Robots learn by experimentation and observation

Researchers in the European project XPERO have developed a machine learning method that enables a robot in a position to learn fundamental mathematical concepts such as location and orientation in a coordinate system.

The robot initially moves aimlessly through the neighborhood and is characterized, through its sensor data, without being aware of the information contained therein. The algorithm takes these sensor data to generate a model that allows the robot to predict how objects will change their position in his neighborhood as a result of his own movement.

“What is a trivial matter for a man is a robot for a rather difficult problem,” Jure Zabkar, Ivan Bratko shared by the University of Ljubljana, the inventor of the algorithm. “Our robot has less knowledge than a baby. An object seen is meaningless for him. He is just doing color blobs and edges.”

The robot does not know the concept of an object, or a position of an object in a coordinate system, nor does he know how this changed when he moved himself.
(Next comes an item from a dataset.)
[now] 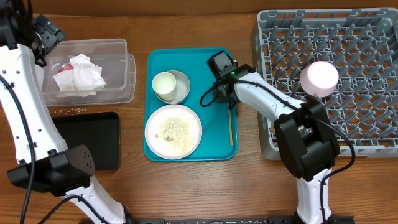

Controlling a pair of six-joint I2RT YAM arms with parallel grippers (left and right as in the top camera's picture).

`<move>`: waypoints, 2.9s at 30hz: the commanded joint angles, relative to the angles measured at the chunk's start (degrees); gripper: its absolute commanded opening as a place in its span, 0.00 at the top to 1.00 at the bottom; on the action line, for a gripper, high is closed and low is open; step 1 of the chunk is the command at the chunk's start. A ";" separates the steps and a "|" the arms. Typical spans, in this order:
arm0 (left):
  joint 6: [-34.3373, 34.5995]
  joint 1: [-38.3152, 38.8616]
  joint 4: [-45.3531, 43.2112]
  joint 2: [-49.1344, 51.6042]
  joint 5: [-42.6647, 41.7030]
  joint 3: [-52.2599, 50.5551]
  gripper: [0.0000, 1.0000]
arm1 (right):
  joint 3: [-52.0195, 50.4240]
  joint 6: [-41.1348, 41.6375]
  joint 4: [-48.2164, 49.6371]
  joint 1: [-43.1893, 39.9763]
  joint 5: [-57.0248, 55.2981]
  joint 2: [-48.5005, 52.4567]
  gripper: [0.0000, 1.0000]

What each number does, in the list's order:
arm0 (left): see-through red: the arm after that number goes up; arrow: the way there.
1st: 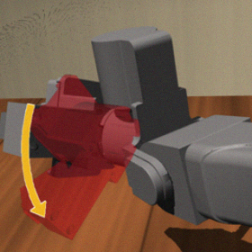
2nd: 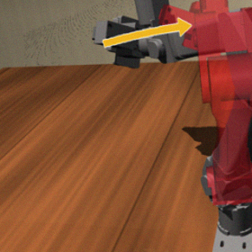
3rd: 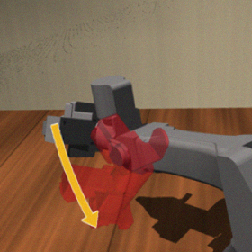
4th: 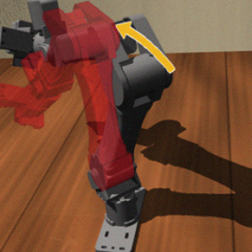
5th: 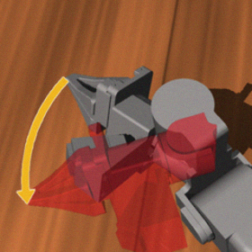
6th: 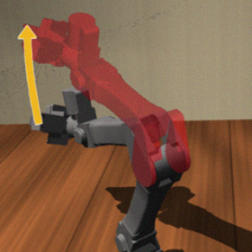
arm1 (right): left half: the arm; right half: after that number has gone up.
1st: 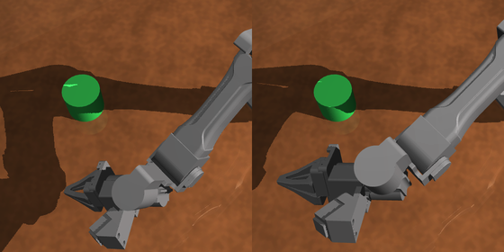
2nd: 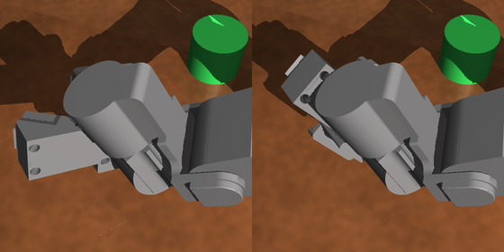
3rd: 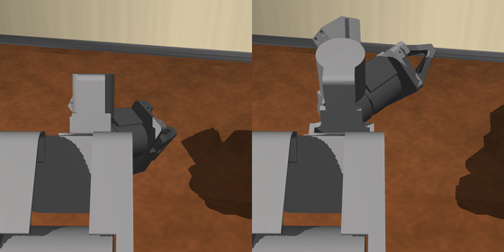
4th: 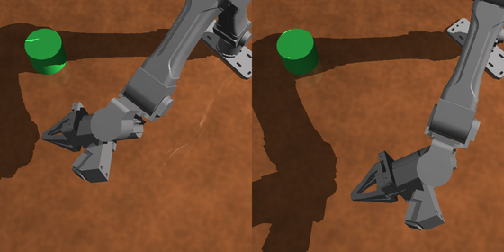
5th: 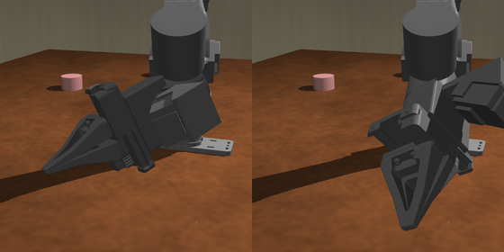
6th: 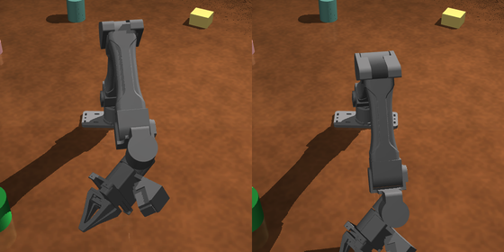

The machine is therefore not given in advance; he should learn a coordinate system, nor how to get it or what it’s for.

“We have developed a mechanism that allows the robot to extract regularities from the sensor data and to translate them into a model or a theory that enable the robot to better explain and predict what is going on around him right . Learning a coordinate system is simply a manifestation of this ability, “said Zabkar.

What at first more like an academic basis problem excludes, also has an enormous technical relevance, the project coordinator Erwin Prassl explained by the Bonn-Rhein-Sieg. The XPERO-project lays the first foundation stones for a technology that has the potential to be a key technology for the next generation to be of service robots that keep our homes clean, mow our lawns or clean our shoes.

Existing products are intelligence-free, pre-programmed devices. You can only run a single pre-programmed task. Neither are they able to start new, not previously familiar tasks, nor to cope with unforeseen operating conditions. Future service robots must however be able to learn based on their existing knowledge and sensor observations entirely new concepts and models and to comply with this new knowledge to new tasks.